Basically I’ve made a Laser beam sensor by attaching a cheap Laser Diode and an LDR on the Pull-Up Bar. They are perfectly aligned which means that a lot of light reaches the LDR and thus the sensor outputs a high analog value. However once I place my hands on the bar to start working out I block the light beam, the value gets significantly lower and the sensor sends a signal to the Arduino Nano, which is mounted on the wall in an enclosure and then a song starts playing using a small speaker (In my case it was Take on me by A-ha). After around 30 seconds, when the song ends, if I still have my hands on the bar, a reward, a Tic Tac gets dispensed using a 3D printed mechanism that’s rotated by a servo!

Now that you get how it works let’s start making it!

Step 2: 3D Printing

I designed all the parts in Fusion 360, sliced them in Cura and printed them with my Ender 3 V2 in PETG at 0.2mm layer height. You will need to print:

  • The “Base.stl
  • The “RotatorDispenser.stl
  • The “CoverBase.stl
  • The “LaserClamp.stl
  • And the “LdrClamp.stl

You can find all the files Here

Step 3: Circuit Part 1

It’s time to connect the electronics!!

1. Place the Arduino Nano on the breadboard

2. Connect 5V to Positive Rail (red) and GND to Negative Rail (blue)

Step 4: Circuit Part 2

3. Add the LDR and connect one of its leads to 5V and the other one to GND with the 1kΩ resistor (the order doesn’t matter)

4.Connect the second lead to A0 as well

5.Add the MG90S Servo and connect its Brown Wire to GND and its Red Wire to 5V

Step 5: Circuit Part 3

 Connect the YellowWire to D5

7. Add the small speaker and connect its Red Wire (+) to D11 and its Black Wire (-) to GND

8. Finally add the Laser Module and connect its Red Wire (+) to 5V and its Black Wire (-) to GND

Step 6: Programming

Time to program the Arduino Nano! I have attached my code below for you to download if you want. Open Arduino IDE select the Arduino Nano Board, your COM Port, click Upload and you’re done! The LightThreshold defines how sensitive the LDR is to light, keep this in mind as I’ll go into it deeper in the next step.

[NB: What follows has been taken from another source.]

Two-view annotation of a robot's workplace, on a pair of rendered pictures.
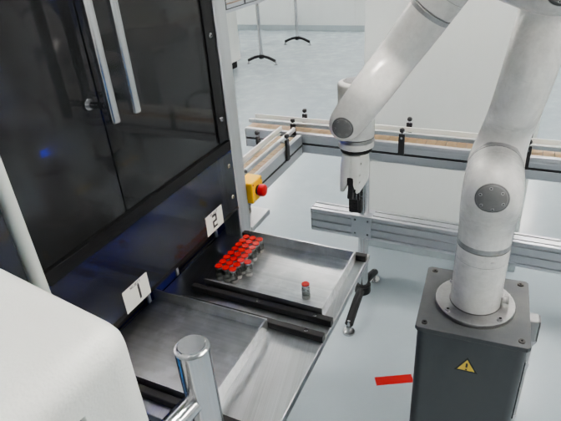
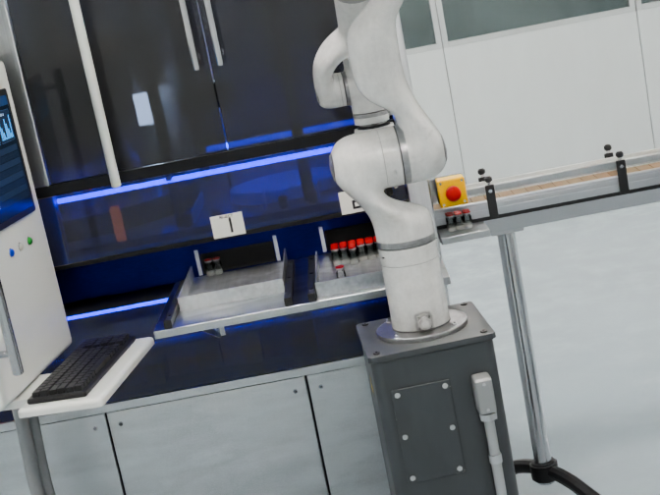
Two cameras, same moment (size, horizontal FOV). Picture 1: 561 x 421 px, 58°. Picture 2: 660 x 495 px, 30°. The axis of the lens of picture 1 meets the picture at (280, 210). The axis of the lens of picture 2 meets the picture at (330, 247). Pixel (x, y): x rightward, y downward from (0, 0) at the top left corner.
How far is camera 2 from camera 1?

Take a look at adithyalokesh17‘s work as well! He has turned a lot of popular songs (Like “Take on me” which I used) into light Arduino code which is easy to use with buzzers and speakers without needing any complicated SD card readers etc.

Step 7: Test/Troubleshooting

When the code gets uploaded nothing happens. Then I cover the LDR with my finger so that I block the light from reaching it. Pretty much a simulation of what will happen during the workout when my hands will block the laser beam. In both cases the If statement gets triggered, music starts playing and then the servo rotates and dispenses a Tic Tac.

There are two common problems that can ocure here even if you did everything properly.

  1. The music doesn’t start playing when you cover the sensor. You can easily solve this by increasing the “LightThreshold” value we talked in the previous step thus making it more sensitive.
  2. The music starts playing without even covering the sensor. You can solve this be decreasing the “LightThreshold” value thus making it less sensitive.

Tips:

  • A good tip to adjust the Threshold value just right would be to use the serial monitor and see the light values your sensor produces. (The can range anywhere between 0 (Absolute Darkness) to 1023 (Absolute Light)
  • To get accurate measurements I would suggest aiming the laser diode to the LDR and working with those values instead of the ones of the ambient light of your room.

Step 8: Circuit Board

Since everything works it’s time to make a pcb to fit all the components in a more compact enclosure. The only difference the PCB has from the breadboard circuit we made earlier is that I’ve included a Power Input terminal which connects (+) to 5V and (-) to GND and I have added a 100μF capacitor (optional) in parallel to smooth out the current.